CirT: Global Subseasonal-to-Seasonal Forecasting with Geometry-inspired Transformer
Yang Liu, Zinan Zheng, Jiashun Cheng, Fugee Tsung, Deli Zhao, Yu Rong, Jia Li
TL;DR
Subseasonal-to-Seasonal forecasting remains challenging due to atmospheric chaos and geometric distortions when treating the globe as a planar image. CirT addresses this by partitioning the graticule into equidistant latitudinal circular patches and performing self-attention in the frequency domain via a Fourier transform, enabling global, periodic spatial coupling. Direct biweekly prediction on ERA5 demonstrates CirT outperforms state-of-the-art data-driven models and skillful numerical systems, with ablations validating the importance of circular patching and frequency-domain mixing. The approach offers a geometry-aware pathway for robust global S2S forecasting and points to extensions incorporating vertical coupling and slow-evolving Earth system components.
Abstract
Accurate Subseasonal-to-Seasonal (S2S) climate forecasting is pivotal for decision-making including agriculture planning and disaster preparedness but is known to be challenging due to its chaotic nature.

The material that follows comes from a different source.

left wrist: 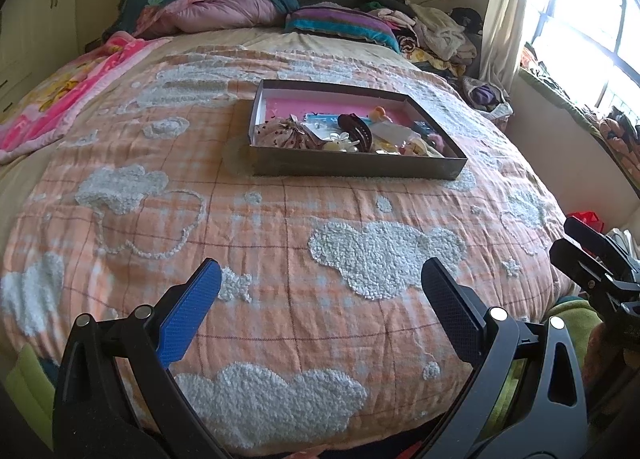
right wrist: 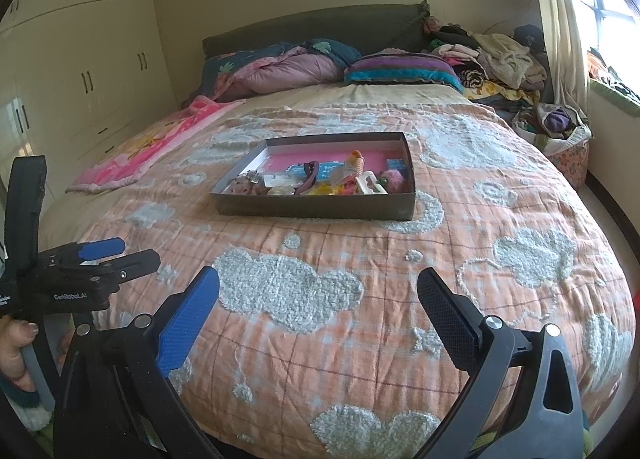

Although recent data-driven models have shown promising results, their performance is limited by inadequate consideration of geometric inductive biases. Usually, they treat the spherical weather data as planar images, resulting in an inaccurate representation of locations and spatial relations. In this work, we propose the geometric-inspired Circular Transformer (CirT) to model the cyclic characteristic of the graticule, consisting of two key designs: (1) Decomposing the weather data by latitude into circular patches that serve as input tokens to the Transformer; (2) Leveraging Fourier transform in self-attention to capture the global information and model the spatial periodicity. Extensive experiments on the Earth Reanalysis 5 (ERA5) reanalysis dataset demonstrate our model yields a significant improvement over the advanced data-driven models, including PanguWeather and GraphCast, as well as skillful ECMWF systems. Additionally, we empirically show the effectiveness of our model designs and high-quality prediction over spatial and temporal dimensions.